It seems a bit disappointing that the message of peace, justice and reconciliation and prison reform is overlooked at least from the comments below, just because of the mere mention of communism. I thought this type of cold war fear had deminished. I was also surprsised that social justice, which is essentially about hearing the voice of people less well off, was dismissed. I am thankful to the Daily Good for their stories, they are such a welcome respite from the fears and polarisation in the media, political campaigns.
Well I must say, this article is very concerning to me. Presenting communism and freedom as ideas that go hand-in-hand is quite shocking, really. It is time to get out the history books and become a devoted student of true freedom. If communism is the desired environment for living, then those supporting it are living in the wrong country.

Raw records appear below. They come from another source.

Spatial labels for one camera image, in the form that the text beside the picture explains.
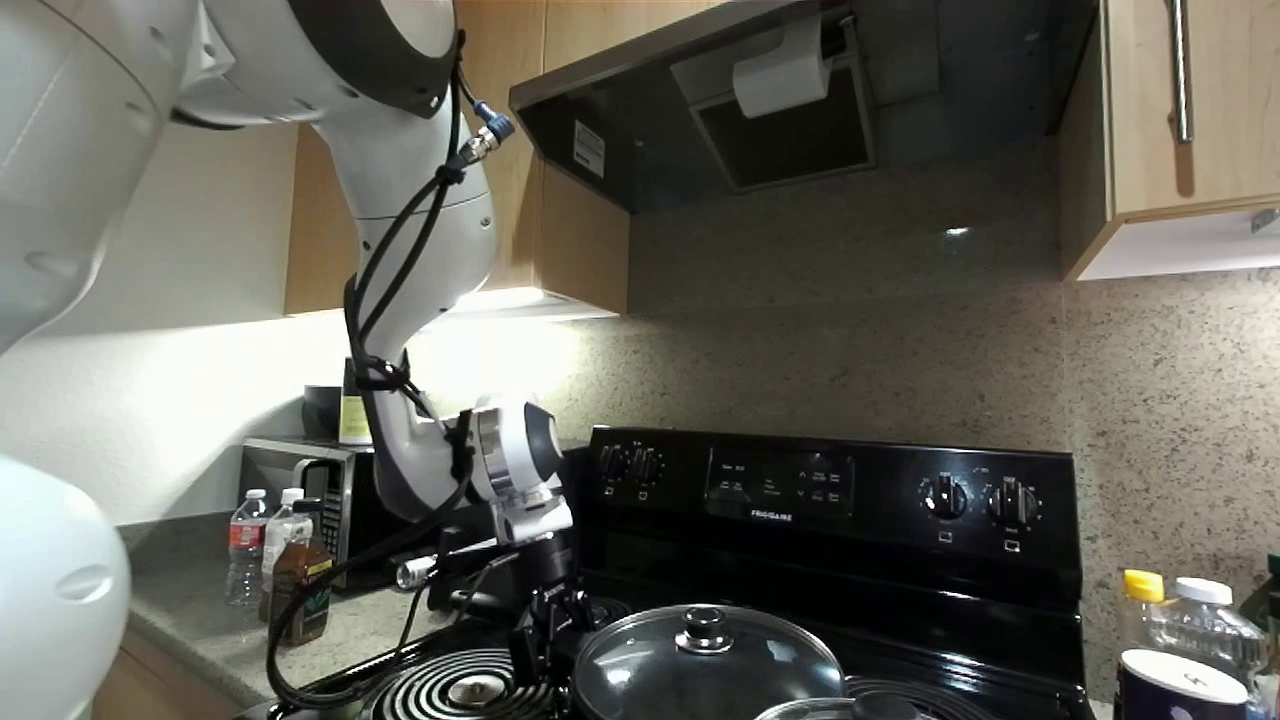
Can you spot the white cap clear bottle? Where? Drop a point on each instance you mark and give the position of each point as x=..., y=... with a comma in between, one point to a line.
x=1206, y=625

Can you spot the small silver can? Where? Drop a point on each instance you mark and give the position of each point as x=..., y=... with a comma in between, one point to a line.
x=413, y=572

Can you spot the green white can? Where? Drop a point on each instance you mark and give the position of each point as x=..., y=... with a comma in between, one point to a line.
x=353, y=421

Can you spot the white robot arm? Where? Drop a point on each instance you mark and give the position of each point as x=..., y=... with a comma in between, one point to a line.
x=83, y=163

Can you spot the amber glass bottle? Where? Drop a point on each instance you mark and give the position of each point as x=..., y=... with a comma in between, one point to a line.
x=307, y=607

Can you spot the yellow cap bottle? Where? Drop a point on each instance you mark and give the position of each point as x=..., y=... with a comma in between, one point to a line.
x=1142, y=607

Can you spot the black countertop appliance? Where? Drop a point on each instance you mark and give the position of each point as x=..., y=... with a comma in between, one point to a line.
x=460, y=542

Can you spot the black silver microwave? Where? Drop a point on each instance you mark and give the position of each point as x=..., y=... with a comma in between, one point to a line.
x=273, y=467

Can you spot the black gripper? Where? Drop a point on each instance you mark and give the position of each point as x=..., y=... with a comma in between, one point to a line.
x=550, y=584

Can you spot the wooden wall cabinet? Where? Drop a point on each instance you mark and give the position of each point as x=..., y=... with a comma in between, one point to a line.
x=563, y=212

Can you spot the black stove knob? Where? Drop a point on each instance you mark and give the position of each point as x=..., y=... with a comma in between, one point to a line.
x=1013, y=505
x=651, y=467
x=947, y=497
x=616, y=468

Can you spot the dark container white lid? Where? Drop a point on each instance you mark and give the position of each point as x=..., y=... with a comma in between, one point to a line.
x=1182, y=687

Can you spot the dark glass bottle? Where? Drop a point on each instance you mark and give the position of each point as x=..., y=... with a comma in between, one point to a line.
x=1264, y=614

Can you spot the black electric stove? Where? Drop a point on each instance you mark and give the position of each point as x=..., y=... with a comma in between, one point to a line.
x=825, y=572

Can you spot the white paper roll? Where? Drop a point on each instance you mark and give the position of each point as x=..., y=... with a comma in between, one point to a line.
x=783, y=75

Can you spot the dark range hood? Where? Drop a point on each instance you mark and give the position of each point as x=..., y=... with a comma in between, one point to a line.
x=640, y=122

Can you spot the coil stove burner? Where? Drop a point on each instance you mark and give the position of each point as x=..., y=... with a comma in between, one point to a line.
x=441, y=694

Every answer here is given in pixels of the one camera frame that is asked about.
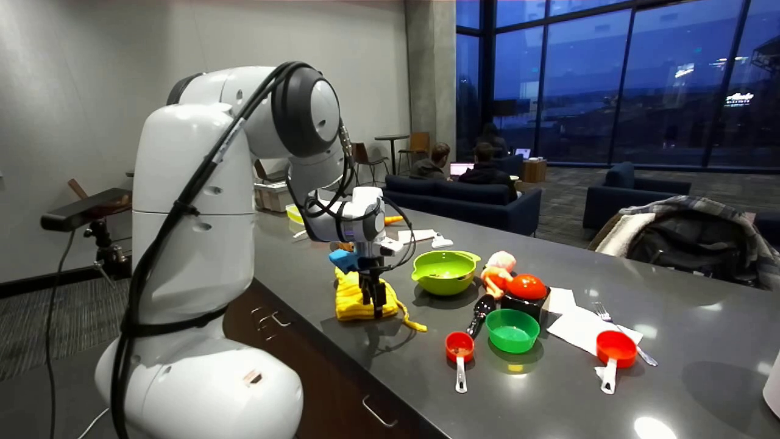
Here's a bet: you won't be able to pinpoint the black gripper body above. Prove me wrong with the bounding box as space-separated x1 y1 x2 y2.
353 242 391 287

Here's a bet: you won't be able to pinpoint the yellow knitted cloth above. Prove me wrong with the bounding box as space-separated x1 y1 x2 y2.
331 266 432 337

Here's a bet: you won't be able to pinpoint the white paper sheets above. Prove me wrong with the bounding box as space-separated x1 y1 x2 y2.
387 226 458 252

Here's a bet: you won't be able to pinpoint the lime green bowl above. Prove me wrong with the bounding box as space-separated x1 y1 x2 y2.
409 247 483 298

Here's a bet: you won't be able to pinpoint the small red measuring cup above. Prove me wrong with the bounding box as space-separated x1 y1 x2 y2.
442 326 477 396

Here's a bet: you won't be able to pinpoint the brown counter cabinet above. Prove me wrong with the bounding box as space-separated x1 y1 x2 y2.
225 277 424 439

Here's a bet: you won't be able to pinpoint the dark blue sofa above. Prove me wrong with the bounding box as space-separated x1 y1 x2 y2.
383 171 544 238

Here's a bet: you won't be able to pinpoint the metal baking pan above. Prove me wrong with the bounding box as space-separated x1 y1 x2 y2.
251 177 293 216

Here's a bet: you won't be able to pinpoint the seated person dark hair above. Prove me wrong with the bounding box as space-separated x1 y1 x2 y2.
420 142 458 181

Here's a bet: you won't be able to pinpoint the wooden chair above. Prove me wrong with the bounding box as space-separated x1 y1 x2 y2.
399 130 435 174

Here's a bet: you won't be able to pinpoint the small high table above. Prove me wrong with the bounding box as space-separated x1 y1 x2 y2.
372 131 411 177

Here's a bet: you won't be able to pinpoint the small green plastic bowl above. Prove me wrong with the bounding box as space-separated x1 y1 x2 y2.
483 304 544 355

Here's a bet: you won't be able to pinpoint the red toy tomato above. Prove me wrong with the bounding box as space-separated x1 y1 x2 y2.
486 271 550 304

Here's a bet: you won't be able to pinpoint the seated person dark clothes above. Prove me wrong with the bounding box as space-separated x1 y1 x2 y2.
461 136 517 186

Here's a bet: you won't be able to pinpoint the black toy pot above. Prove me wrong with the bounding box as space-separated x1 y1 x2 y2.
494 285 556 322

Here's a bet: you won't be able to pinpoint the cardboard box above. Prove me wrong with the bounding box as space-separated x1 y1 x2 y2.
522 154 549 186

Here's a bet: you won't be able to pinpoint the white paper napkin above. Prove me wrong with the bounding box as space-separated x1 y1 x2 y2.
541 285 662 369

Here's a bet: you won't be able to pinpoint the large red measuring cup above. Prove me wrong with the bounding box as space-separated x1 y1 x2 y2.
592 326 641 396

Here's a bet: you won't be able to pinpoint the dark blue armchair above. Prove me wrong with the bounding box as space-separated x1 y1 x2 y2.
580 159 694 235

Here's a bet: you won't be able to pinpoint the dark jacket pile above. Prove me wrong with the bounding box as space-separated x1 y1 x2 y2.
589 192 780 287

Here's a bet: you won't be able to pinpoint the white object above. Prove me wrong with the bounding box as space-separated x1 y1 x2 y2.
761 349 780 422

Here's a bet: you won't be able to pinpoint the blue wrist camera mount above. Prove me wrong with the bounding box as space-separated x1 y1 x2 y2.
326 247 364 276

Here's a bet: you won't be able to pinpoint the metal cabinet handle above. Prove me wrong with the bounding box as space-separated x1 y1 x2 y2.
359 393 402 428
257 310 293 332

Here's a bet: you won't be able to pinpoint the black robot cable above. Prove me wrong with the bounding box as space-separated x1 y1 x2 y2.
107 58 421 439

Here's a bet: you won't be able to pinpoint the large glass window wall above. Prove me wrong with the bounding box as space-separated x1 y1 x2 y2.
453 0 780 174

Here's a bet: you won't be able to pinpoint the black camera on stand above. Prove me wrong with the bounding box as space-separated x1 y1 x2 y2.
40 186 132 282

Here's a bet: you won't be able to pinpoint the thin black camera cable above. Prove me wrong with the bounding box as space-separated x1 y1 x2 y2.
41 229 77 439

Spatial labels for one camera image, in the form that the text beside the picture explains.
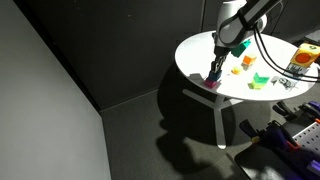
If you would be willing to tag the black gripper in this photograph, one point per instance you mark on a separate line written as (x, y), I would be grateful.
(221, 51)

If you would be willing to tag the blue block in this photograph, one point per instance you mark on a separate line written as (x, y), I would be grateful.
(215, 76)

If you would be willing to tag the dark green block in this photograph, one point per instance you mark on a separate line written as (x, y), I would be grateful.
(260, 79)

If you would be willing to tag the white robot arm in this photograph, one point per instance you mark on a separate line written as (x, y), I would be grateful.
(240, 20)

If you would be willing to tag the pink block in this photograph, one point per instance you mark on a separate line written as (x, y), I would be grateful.
(210, 84)

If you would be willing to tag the small orange block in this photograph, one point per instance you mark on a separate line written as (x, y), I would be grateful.
(237, 70)

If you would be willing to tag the black white graffiti cube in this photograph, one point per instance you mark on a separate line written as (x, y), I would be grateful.
(295, 71)

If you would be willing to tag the purple clamp with orange tip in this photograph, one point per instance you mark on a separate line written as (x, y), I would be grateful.
(270, 135)

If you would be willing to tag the orange soft number cube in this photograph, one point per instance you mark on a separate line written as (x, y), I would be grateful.
(305, 55)

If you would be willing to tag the black clamp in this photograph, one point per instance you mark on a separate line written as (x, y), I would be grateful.
(293, 111)

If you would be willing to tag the black mat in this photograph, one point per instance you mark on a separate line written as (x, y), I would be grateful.
(266, 166)

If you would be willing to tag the white perforated board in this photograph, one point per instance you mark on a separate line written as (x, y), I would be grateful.
(308, 136)

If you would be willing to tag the small purple clamp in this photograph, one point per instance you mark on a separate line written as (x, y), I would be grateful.
(315, 166)

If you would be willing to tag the white table pedestal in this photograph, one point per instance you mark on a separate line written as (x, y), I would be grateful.
(218, 116)

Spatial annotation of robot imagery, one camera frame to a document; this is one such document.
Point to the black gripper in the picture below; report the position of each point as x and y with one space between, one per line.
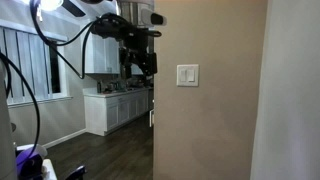
135 41

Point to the white rocker light switch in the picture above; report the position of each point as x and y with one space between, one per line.
190 75
183 75

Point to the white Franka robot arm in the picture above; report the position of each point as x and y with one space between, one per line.
143 13

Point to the bright ceiling light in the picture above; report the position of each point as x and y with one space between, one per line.
50 3

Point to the white upper kitchen cabinet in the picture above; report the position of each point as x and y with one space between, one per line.
101 55

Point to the dark bottle on counter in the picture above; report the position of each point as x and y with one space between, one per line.
99 87

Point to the white lower kitchen cabinets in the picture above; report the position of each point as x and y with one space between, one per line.
115 110

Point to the dark ceiling fan blade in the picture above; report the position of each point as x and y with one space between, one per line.
74 7

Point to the white baseboard trim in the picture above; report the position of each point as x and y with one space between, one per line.
65 138

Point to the white vertical window blinds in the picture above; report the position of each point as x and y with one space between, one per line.
26 66

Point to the dark chair edge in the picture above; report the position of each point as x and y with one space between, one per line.
76 172

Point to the white box under purple object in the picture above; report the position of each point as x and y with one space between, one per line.
50 170

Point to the purple round object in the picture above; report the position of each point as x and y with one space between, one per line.
28 163

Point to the white double switch wall plate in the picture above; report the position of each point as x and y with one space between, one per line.
187 75

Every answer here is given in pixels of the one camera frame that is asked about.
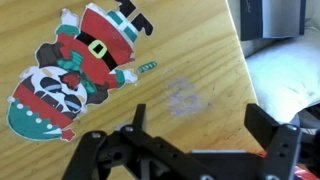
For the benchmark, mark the wooden table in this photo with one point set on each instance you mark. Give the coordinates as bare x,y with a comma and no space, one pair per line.
200,60

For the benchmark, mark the grey sofa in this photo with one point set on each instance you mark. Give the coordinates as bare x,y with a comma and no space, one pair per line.
283,76

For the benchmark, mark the small candy cane sticker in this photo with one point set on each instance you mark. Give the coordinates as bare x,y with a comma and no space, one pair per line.
146,67

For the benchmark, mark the dark navy box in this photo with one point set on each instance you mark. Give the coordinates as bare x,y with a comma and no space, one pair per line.
266,16

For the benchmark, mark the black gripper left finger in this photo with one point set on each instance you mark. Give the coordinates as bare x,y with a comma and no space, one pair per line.
110,156

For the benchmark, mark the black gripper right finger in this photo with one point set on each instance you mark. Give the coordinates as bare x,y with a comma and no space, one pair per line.
281,150

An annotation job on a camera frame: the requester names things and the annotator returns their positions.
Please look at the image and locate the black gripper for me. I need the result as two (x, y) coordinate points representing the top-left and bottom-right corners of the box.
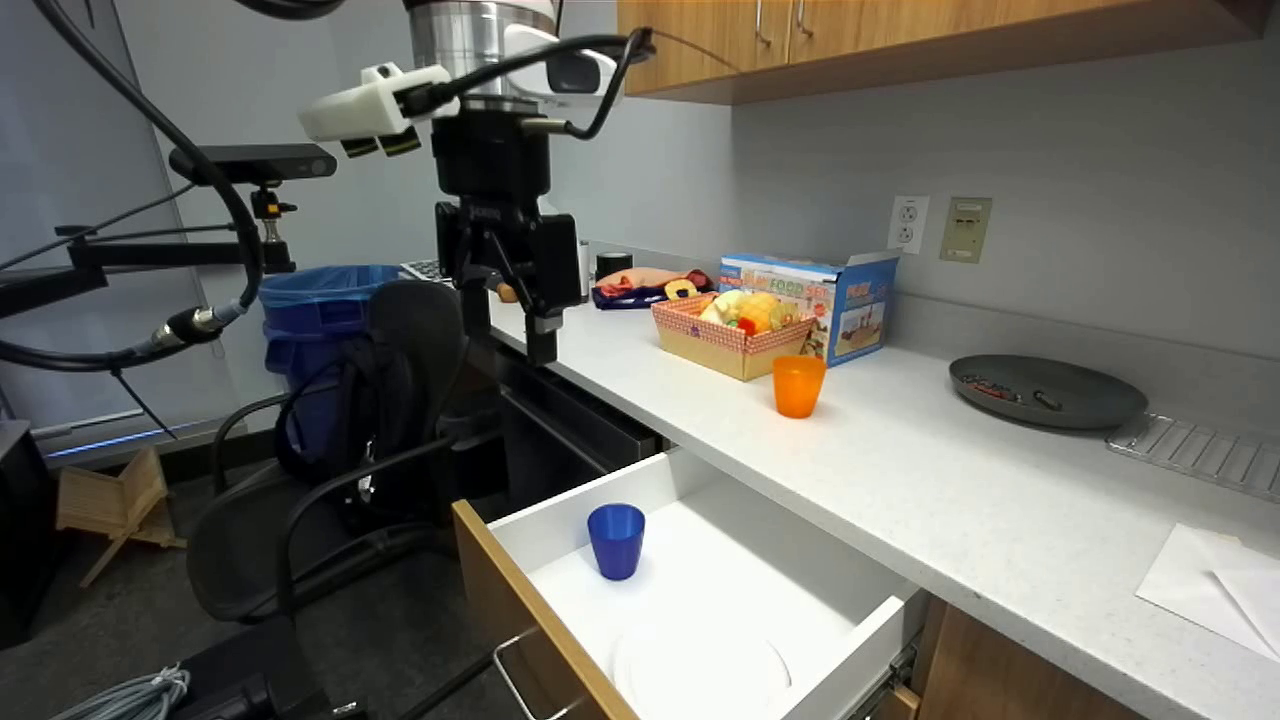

Social Justice is socialism and anti-Christian at its core. Nothing inspiring or good here....
The communist party? Really you are kidding me? I do not think you are aware of the mass murder the communists did in EVERY single communist country including the forced starvation in Ethiopia that Live Aid concert was supposed to help, but the communist dictator of Ethiopia just stole all the Live Aid charitable money for his personal aims rather than feeding the people that the money was supposed to help. Sorry, but the communists do not help in "lifting up the rights of African Americans" (as your Daily Good email summary suggested), nor of any other people. As a Vietnamese survivor of the evils of the communist Viet Cong, I can with first hand experience speak out against any form of communism.